Todo es peor que antes en Afganistán e Irak , tanto para los habitantes locales como para el equilibrio de una inmensa región del mundo

Antonio Caballero
10 de octubre de 2004

Estamos a tres semanas de la elección del próximo presidente de los Estados Unidos: el país más poderoso, más rico y más influyente de toda la Tierra en toda su historia. Una potencia militar, económica, científica y cultural cuyos representantes diplomáticos o comerciales pueden condenar a la hambruna o salvar de la sed a un continente entero; cuyos legisladores tienen el po-

der de cambiar el clima de la Tierra y el de hundir una religión; cuyos jueces, si quieren, alteran las costumbres milenarias de las civilizaciones ajenas. Se elige al presidente de ese país descomunal, terrible y admirable, envidiable y temible. Y, por lo que vemos todos a través de la televisión y de la prensa de ese mismo país, a quien se está eligiendo para ese cargo de trascendencia histórica a escala planetaria no es al candidato que parezca mejor, sino al que parezca peor. No al más inteligente de los dos aspirantes (y que el tercero ni siquiera cuente es ya espantoso), sino al que demuestre que es el más bruto de los dos. Al más macho, en el sentido más torpe y primitivo de la palabra 'macho': el que muestre que tiene los cojones más grandes. El más bestia. No el que prometa hacer las cosas, sino el que prometa destruir más cosas.

Dice el republicano George Bush:

-Yo soy capaz de matar al que sea, si hay alguna sospecha.

Y replica el demócrata John Kerry:

-Pues yo soy capaz de matarlo aunque no haya sospechas.
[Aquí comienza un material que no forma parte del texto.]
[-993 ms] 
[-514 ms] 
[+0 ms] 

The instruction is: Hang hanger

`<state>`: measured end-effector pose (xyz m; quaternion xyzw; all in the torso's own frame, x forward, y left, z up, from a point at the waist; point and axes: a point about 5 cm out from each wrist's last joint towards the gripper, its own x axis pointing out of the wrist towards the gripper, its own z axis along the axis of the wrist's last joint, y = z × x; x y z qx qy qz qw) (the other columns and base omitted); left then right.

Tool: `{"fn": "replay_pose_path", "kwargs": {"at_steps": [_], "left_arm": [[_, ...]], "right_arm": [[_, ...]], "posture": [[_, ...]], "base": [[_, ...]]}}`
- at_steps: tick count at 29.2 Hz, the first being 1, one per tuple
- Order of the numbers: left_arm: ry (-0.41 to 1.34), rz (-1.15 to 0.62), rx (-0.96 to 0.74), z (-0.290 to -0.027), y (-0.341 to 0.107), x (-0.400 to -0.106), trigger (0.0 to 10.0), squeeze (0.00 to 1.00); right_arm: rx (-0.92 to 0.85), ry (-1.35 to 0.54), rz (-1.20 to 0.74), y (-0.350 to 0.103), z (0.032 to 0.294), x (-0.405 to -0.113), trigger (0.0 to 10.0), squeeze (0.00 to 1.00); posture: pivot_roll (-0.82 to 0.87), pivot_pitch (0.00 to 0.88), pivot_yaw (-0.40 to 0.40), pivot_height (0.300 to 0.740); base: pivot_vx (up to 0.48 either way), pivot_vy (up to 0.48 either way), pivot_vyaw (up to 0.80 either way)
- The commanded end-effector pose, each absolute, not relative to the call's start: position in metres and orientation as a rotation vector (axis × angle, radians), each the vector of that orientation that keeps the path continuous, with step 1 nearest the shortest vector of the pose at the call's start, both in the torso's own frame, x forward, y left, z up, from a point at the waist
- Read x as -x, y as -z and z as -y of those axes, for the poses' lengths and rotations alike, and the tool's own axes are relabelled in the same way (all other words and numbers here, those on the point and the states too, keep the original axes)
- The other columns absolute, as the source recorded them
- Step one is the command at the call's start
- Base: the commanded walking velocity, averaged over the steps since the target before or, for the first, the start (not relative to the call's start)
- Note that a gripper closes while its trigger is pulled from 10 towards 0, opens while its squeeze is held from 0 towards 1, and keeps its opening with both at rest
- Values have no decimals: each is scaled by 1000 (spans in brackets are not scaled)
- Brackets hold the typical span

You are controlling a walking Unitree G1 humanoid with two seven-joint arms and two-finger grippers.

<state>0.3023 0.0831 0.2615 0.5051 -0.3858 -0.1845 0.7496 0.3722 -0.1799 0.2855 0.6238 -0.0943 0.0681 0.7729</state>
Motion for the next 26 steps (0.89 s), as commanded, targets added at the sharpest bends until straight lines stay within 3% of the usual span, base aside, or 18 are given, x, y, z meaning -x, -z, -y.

Y los dos candidatos a la vicepresidencia se enfrentan por su parte también, y gruñe el republicano Cheney:

-Si mi jefe ve al tuyo, lo deshace a patadas.

Y sonríe el demócrata Edwards:

-¡Mi papá le pega al tuyo!

Y lo grave es que los dos candidatos, Bush y Kerry, tienen razón en lo que dicen: cada cual es tan bestia como el otro, o más, y por añadidura ambos se jactan de su bestialidad para cortejar a unos votantes que son todavía, si cabe, más bestias que ellos mismos. Bush se hizo disfrazar de piloto de guerra para que un piloto de guerra de verdad lo llevara de pasajero a un portaaviones de guerra en donde anunció que había ganado la guerra de Irak, que estaba apenas comenzando (y va a durar veinte o treinta años, y la van a perder los Estados Unidos, como han perdido todas las que creían haber ganado: la de Corea, la de Vietnam...). Pero a continuación Kerry se presentó en la convención de su partido haciendo el saludo militar de un soldado listo para la guerra: para perderla otra vez. Como si ni Bush, ni Kerry, ni sus consejeros, ni por supuesto sus votantes, y ni siquiera la prensa de los Estados Unidos se dieran cuenta de que el problema está justamente en querer ganar la guerra, cuando lo que importa (para los Estados Unidos y para el mundo entero) es no perder la paz.

Y es la paz lo que están perdiendo los norteamericanos con sus guerras de Afganistán y de Irak, donde su intervención de machos ha tenido resultados catastróficos. Todo es peor allá ahora que antes, tanto para la tranquilidad de los habitantes locales como para el equilibrio general de una inmensa región del mundo. Como están también perdiendo la paz en una zona todavía más vasta, en lo geográfico, en lo ideológico y en lo cultural, con su apoyo irrestricto al comportamiento de ese otro macho-macho que es el primer ministro de Israel Ariel Sharon, verdadero inventor de la doctrina Bush-Kerry de matar al que se mueva, con sospecha o sin ella. Sharon, y el Israel que él representa, con el chantaje sentimental (y electoral) que ejercen ambos sobre los Estados Unidos, son los responsables últimos del remolino de odio y guerra en el cual se está precipitando el mundo.

No siempre fueron tan torpes, o tan ciegos, los gobernantes de los Estados Unidos. Pero tampoco habían sido nunca tan poderosos. Y el poder ciega a la gente.